• **TASK REQUIREMENTS**
Repeat the lines from the line with "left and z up" to the line with "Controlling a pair" in the listing below, keeping both end lines and adding nothing.
+++
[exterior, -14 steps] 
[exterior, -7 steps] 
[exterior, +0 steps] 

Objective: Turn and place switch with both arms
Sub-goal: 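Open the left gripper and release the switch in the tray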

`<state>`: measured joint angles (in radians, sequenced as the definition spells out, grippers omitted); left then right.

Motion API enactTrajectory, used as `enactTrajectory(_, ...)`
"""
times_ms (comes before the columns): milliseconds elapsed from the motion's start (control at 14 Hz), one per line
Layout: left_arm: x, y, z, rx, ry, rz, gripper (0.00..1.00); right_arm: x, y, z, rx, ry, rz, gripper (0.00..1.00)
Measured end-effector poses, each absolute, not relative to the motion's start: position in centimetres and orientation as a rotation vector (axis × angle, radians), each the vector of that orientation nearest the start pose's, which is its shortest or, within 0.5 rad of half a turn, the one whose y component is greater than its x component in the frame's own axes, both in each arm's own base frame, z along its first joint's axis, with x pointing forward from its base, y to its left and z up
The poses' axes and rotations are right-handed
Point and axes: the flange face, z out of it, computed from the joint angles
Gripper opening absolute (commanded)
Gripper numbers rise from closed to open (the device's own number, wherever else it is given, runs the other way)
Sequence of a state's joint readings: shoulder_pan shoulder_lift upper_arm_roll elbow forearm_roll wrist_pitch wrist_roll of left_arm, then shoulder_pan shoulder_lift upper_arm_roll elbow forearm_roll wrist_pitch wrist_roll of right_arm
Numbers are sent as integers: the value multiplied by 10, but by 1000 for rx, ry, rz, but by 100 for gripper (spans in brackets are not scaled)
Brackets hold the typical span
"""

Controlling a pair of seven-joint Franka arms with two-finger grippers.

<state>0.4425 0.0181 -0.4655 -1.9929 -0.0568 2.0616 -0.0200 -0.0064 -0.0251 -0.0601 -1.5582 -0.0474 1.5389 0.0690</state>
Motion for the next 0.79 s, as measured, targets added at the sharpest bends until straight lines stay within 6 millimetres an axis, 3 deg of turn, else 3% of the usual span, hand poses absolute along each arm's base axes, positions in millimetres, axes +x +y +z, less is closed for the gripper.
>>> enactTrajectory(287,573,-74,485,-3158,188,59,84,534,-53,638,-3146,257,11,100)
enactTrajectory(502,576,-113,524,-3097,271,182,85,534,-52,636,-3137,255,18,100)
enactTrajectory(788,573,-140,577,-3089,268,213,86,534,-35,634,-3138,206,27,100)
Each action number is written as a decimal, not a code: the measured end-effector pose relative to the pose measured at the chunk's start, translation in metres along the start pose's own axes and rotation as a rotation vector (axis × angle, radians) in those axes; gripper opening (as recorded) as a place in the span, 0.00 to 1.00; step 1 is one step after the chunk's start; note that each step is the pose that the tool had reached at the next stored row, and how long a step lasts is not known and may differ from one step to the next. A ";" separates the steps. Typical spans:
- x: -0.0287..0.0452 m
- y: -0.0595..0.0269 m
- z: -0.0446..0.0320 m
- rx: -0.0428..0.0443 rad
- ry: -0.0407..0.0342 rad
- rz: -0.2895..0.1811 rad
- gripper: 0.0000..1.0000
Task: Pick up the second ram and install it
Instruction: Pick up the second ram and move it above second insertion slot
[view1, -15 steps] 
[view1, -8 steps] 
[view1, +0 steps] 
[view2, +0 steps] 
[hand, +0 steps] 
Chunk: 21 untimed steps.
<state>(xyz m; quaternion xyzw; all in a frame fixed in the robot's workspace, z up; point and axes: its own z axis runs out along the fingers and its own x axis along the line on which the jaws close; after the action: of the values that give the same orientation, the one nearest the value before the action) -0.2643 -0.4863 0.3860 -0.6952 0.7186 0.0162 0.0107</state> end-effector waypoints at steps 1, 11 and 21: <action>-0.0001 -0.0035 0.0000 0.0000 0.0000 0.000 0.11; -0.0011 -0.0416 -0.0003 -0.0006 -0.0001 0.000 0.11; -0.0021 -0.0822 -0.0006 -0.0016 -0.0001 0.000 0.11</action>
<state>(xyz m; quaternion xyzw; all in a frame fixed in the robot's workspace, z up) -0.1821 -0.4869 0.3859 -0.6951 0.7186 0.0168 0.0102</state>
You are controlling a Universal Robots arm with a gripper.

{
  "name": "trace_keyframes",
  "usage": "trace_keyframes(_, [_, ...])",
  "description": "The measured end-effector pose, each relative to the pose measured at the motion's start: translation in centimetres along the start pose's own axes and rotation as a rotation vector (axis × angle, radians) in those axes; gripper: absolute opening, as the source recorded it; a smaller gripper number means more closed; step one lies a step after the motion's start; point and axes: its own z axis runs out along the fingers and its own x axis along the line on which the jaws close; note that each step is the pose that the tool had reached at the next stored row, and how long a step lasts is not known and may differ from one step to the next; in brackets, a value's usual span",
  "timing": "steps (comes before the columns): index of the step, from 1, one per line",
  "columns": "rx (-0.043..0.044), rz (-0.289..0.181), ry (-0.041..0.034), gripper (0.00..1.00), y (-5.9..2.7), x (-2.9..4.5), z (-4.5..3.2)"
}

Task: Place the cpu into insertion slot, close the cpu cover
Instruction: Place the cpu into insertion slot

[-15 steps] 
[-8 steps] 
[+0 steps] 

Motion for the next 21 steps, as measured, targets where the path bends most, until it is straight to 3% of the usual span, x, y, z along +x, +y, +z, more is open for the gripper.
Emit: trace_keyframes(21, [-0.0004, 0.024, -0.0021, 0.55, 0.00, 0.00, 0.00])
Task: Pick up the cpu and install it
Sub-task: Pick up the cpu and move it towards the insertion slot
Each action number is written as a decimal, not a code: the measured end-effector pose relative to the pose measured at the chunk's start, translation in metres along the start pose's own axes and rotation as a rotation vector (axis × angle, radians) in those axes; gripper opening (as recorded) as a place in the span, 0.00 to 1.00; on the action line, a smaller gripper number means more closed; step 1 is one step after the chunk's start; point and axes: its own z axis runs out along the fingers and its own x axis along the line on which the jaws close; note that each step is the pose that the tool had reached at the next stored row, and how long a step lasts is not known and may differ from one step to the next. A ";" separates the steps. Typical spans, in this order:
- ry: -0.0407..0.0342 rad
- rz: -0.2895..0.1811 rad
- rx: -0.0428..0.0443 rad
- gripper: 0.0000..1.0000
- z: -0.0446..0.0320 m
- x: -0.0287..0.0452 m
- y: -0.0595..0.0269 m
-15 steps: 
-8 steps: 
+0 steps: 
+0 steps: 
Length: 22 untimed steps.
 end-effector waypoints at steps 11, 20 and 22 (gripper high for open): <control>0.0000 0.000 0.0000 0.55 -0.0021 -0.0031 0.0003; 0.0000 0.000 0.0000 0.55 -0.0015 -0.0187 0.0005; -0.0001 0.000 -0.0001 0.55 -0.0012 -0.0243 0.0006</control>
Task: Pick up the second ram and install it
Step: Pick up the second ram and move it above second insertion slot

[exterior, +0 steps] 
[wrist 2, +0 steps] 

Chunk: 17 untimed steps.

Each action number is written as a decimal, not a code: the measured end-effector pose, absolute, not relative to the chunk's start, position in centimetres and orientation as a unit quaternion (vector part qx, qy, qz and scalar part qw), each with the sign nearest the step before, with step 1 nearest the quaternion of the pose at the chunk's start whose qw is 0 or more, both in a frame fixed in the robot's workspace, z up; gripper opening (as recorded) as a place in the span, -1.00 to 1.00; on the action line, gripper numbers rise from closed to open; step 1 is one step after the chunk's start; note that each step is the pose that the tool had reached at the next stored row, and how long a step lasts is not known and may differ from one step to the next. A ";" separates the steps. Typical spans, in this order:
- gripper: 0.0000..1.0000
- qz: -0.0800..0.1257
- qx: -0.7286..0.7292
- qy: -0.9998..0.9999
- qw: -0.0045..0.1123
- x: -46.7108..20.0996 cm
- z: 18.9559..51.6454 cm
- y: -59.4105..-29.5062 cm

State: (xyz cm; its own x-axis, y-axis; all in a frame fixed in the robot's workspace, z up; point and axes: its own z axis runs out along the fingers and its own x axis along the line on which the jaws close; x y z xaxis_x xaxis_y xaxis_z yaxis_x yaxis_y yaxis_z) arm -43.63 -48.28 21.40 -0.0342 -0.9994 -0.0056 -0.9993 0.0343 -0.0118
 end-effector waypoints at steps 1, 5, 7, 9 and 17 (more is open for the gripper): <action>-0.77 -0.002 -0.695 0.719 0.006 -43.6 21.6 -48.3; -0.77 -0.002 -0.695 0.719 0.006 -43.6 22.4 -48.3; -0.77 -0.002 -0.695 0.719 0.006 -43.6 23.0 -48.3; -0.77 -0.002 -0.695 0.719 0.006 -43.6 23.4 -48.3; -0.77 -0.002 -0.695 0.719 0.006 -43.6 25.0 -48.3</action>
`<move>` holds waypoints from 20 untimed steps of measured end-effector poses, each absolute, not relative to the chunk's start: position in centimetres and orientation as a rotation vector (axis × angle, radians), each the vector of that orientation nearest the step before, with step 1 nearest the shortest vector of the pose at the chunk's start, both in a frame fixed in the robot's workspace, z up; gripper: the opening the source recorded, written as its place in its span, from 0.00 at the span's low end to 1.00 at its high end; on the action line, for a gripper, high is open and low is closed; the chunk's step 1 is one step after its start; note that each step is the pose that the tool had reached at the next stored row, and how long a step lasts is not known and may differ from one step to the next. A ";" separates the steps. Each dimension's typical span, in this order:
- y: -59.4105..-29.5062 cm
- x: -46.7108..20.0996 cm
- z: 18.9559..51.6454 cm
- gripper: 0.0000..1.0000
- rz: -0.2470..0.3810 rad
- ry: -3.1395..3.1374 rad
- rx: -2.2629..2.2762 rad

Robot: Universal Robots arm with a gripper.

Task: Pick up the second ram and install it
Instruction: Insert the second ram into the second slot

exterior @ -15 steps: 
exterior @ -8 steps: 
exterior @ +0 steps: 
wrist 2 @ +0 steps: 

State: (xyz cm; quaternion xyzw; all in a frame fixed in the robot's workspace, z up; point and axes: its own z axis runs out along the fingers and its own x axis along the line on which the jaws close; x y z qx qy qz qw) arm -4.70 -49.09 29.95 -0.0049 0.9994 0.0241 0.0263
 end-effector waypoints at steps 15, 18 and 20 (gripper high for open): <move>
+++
• **EXERCISE SOLUTION**
Measured end-effector poses, each absolute, not relative to the motion's start: position in centimetres and orientation as a rotation vector (axis × angle, radians), each the vector of that orientation nearest the start pose's, which is its shortest or, within 0.5 rad of half a turn, the one whose y component is greater than its x component in the frame's own axes, both in each arm's own base frame, z along its first joint's axis, with x pointing forward from its base, y to its left and z up
The poses' axes and rotations are right-handed
Point and axes: the flange face, z out of it, computed from the joint angles
Gripper opening absolute (commanded)
Gripper numbers rise from closed to open (the device's own number, wherever else it is given, runs the other way)
Sequence of a state's joint readings: shoulder_pan shoulder_lift upper_arm_roll elbow forearm_roll wrist_pitch wrist_roll of left_arm, then shoulder_pan shoulder_lift upper_arm_roll elbow forearm_roll wrist_pitch wrist_roll of right_arm
Numbers are sent as integers: the value multiplied by 10, but by 1000 for rx, ry, rz, but by 100 for gripper (spans in brackets are not scaled)
Brackets hold the typical span
"""

Controlling a pair of seven-joint Franka arms with two-finger grippers.

This concludes the exercise.